Sa photo rappelait l’horreur de toute guerre. Devenue une icône et un symbole entre des mains expertes, elle faisait oublier qu’elle témoignait seulement d’un aspect et d’un moment d’une guerre plus ou moins bien menée par un monde libre imparfait contre un totalitarisme communiste insupportable. Faut-il rappeler ici (on ne le fait jamais sans honte d’ailleurs) les corps de mères et d’enfants de Cologne ou de Dresde  atteints par les bombes à phosphore à la fin de la guerre contre le nazisme ?

Au-delà du Mal

Ces images bouleversantes visent aussi à faire de ces guerres des événements apocalyptiques. Ce n’est pas seulement la barbarie qu’on rappelle ; le sentiment d’horreur ainsi suscité dit l’insupportable, l’innommable et situe le conflit hors d’une guerre normale : l’adversaire est diabolisé au nom de la morale et du droit ; le confirmera pendant la guerre du Vietnam le tribunal Russell qui précisait et justifiait cette diabolisation des GIs il y a cinquante ans. Le confirme et le précise lors de la guerre contre le Hamas l’accusation de « génocide » portée par diverses instances juridiques.

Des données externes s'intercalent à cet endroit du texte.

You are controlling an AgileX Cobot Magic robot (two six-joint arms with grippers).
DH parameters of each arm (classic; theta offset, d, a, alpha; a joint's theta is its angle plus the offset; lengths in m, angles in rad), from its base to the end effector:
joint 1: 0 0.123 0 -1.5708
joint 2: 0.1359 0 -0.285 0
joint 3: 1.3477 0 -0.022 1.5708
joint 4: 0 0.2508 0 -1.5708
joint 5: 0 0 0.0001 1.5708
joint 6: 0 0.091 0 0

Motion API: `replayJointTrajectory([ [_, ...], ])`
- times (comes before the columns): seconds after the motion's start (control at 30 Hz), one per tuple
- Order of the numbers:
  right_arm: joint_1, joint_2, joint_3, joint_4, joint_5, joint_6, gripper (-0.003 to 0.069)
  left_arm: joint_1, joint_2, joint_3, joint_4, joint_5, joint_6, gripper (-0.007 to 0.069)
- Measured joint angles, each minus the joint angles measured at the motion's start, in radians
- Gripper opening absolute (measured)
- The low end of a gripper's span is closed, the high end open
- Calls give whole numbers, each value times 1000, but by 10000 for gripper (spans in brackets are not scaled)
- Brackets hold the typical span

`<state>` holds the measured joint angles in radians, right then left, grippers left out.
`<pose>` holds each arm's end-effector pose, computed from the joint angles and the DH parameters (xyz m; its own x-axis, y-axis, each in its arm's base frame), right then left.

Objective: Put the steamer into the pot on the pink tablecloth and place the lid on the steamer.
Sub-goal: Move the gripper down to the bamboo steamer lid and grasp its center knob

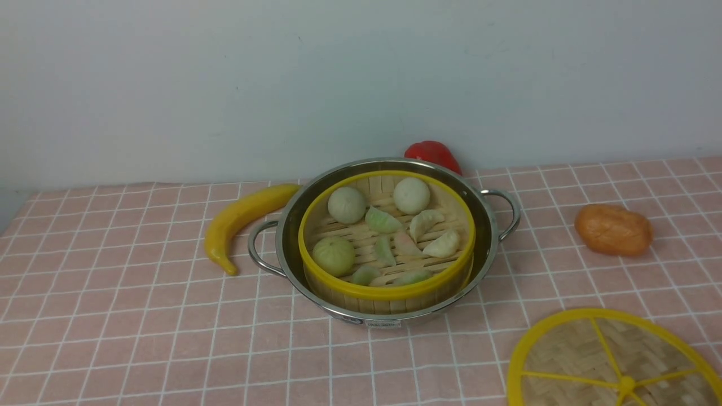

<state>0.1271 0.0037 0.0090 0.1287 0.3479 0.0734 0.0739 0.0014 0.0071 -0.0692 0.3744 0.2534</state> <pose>0.0529 0.0108 0.1789 -0.2928 0.1572 -0.9431 -0.1140 0.9736 0.1977 0.0530 0.0016 0.1771 -0.2940 0.1665 -0.9412 0.0057 0.9850 0.1725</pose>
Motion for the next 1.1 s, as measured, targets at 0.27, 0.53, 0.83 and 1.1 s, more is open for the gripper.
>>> replayJointTrajectory([
  [0.27, 0, 0, 0, 31, -21, 26, 242, 0, 0, 0, 0, 0, 0, 108],
  [0.53, 0, -2, -245, 89, -12, 52, 242, 0, 0, 0, 1, 0, 0, 117],
  [0.83, 0, 141, -637, 122, 429, 52, 242, 0, 0, 0, 1, 0, 1, 118],
  [1.1, 0, 223, -731, 227, 620, 37, 242, 0, 0, 0, 1, 0, 1, 138],
])
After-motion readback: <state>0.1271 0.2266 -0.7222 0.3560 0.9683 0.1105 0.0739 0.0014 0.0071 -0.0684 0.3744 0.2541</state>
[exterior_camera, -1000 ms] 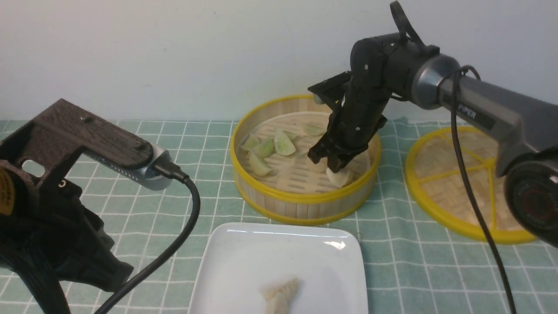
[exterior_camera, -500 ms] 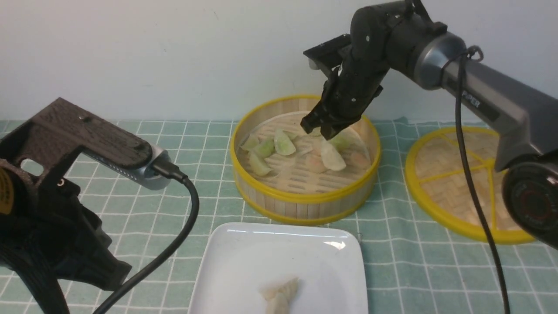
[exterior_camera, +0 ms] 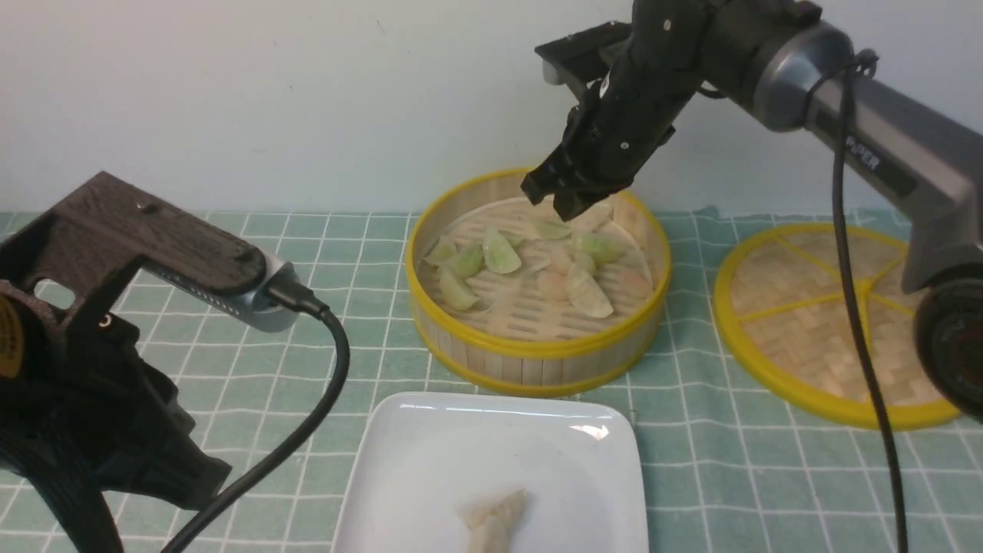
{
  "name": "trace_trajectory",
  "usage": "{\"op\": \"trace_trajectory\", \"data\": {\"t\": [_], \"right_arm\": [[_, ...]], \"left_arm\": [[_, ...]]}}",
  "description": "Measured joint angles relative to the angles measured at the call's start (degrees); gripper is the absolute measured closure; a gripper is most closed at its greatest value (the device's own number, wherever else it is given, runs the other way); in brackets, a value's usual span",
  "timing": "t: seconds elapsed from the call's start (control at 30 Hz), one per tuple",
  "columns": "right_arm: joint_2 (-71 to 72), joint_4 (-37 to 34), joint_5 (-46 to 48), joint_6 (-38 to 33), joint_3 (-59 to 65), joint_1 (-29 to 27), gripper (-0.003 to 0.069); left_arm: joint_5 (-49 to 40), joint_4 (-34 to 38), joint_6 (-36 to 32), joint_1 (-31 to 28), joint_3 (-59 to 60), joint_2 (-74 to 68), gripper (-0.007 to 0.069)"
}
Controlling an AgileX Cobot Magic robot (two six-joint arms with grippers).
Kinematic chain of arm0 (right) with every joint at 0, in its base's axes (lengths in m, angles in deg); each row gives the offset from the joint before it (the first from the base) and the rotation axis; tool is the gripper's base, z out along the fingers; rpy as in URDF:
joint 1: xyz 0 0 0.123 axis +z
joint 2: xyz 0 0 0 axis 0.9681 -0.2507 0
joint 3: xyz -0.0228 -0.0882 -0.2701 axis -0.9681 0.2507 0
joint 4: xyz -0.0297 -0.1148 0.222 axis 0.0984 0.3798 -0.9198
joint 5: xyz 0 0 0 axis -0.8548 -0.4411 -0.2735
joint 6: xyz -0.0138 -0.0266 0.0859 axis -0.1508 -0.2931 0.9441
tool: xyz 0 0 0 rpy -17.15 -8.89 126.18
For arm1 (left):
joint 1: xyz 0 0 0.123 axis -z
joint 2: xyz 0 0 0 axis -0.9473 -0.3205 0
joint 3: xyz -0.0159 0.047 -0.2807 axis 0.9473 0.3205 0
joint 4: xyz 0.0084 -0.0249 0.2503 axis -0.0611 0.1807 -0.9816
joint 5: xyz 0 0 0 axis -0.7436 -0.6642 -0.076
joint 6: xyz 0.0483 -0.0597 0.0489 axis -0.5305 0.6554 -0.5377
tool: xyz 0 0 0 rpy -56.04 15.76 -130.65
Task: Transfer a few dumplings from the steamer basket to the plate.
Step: Use the right arm to grab a dumpling from inside the steamer
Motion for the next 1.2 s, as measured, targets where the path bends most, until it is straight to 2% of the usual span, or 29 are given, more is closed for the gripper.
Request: {"op": "trace_trajectory", "data": {"t": [0.1, 0.13, 0.17, 0.2, 0.3, 0.37, 0.43, 0.5, 0.53, 0.57, 0.6, 0.87, 1.03, 1.2], "right_arm": [[-2.57, 0.61, 0.00, -0.05, 0.12, 0.00, 0.0458], [-2.57, 0.61, 0.00, -0.05, 0.12, 0.00, 0.0447], [-3.71, 1.57, 0.00, 0.55, 0.77, 0.01, 0.0358], [-4.07, 1.95, 0.00, 0.97, 1.15, 0.01, 0.0321], [-5.19, 2.32, 0.00, 1.45, 2.24, 0.01, 0.0225], [-5.82, 2.32, -0.42, 1.40, 2.30, 0.01, 0.0204], [-6.20, 2.15, -0.57, 1.27, 2.15, 0.01, 0.0217], [-6.32, 2.51, -0.62, 1.25, 1.96, 0.01, 0.0277], [-6.32, 3.16, -0.68, 1.51, 1.96, 0.01, 0.0335], [-6.32, 4.04, -0.81, 2.10, 1.96, 0.01, 0.0424], [-6.20, 4.10, -0.89, 2.79, 1.96, 0.01, 0.0456], [-2.63, 3.25, -0.40, 4.18, 3.01, 0.02, 0.0439], [6.48, 1.44, -0.40, 4.55, 7.42, 0.06, 0.0439], [20.57, -2.18, -0.45, 4.45, 23.85, 3.02, 0.0439]], "left_arm": [[-1.03, 0.00, 0.00, 0.00, 0.00, 0.00, 0.0631], [-1.15, 0.00, 0.00, 0.00, 0.00, 0.00, 0.0631], [-1.57, 0.00, 0.00, 0.00, 0.00, 0.00, 0.0631], [-1.57, 0.00, 0.00, 0.00, 0.00, 0.00, 0.0631], [-1.57, 0.00, 0.00, 0.00, 0.00, 0.00, 0.0631], [-1.57, 0.00, 0.00, 0.00, 0.00, 0.00, 0.0631], [-1.62, 0.00, 0.00, 0.00, 0.00, 0.00, 0.0631], [-1.62, 0.00, 0.05, 0.00, 0.00, 0.00, 0.0631], [-1.62, 0.00, 0.04, 0.00, 0.00, 0.00, 0.0631], [-1.62, 0.00, 0.04, 0.00, 0.00, 0.00, 0.0631], [-1.62, 0.00, 0.04, 0.00, 0.00, 0.00, 0.0631], [-1.62, 0.00, 0.50, 0.00, 0.00, 0.00, 0.0631], [-1.62, -0.05, 0.54, 0.00, 0.00, 0.00, 0.0631], [-1.62, -0.11, 0.54, 0.00, 0.00, 0.00, 0.0631]]}}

On se fait plaisir à 20 ans en défiant l’autorité. Ce n’est pas surprenant. Mais quand se faire plaisir passe par le soutien à un groupe terroriste qui, faut-il le rappeler ? ne veut pas deux États mais un seul, du Jourdain à la mer, c’est accablant et même criminel. Se faire plaisir en échappant à la conscription et en rabattant le caquet d’une Amérique gendarme du monde, on le comprenait aussi. Mais l’entrée des Khmers rouges à Phnom-Penh le 17 avril 1975 et celle des chars nord-vietnamiens dans Saïgon le 30 avril suivant ne ressemblaient guère aux rêves concoctés à Berkeley, à la Sorbonne quoiqu’en ait dit une partie de la presse française sur ces « libérations ». Et ce n’était qu’un début.

Les camps de rééducation pour opposants réels ou supposés allaient s’ouvrir, les boat people allaient s’enfuir, le FLN s’évanouir, le parti unique s’imposer à tout et à tous, et les étudiants occidentaux oublier qu’il avaient tout fait pour délégitimer la tentative des États-Unis d’Amérique de contrer une nouvelle expansion du communisme mondial au détriment de la population vietnamienne elle-même. Aujourd’hui, au détriment de la population palestinienne, des milliers de jeunes étudiants et quelques-uns de leurs professeurs et de leurs députés soutiennent — le plus souvent sans bien s’en rendre compte — l’expansion de l’islamisme politique.

[1] Rédacteur en chef de la revue Commentary.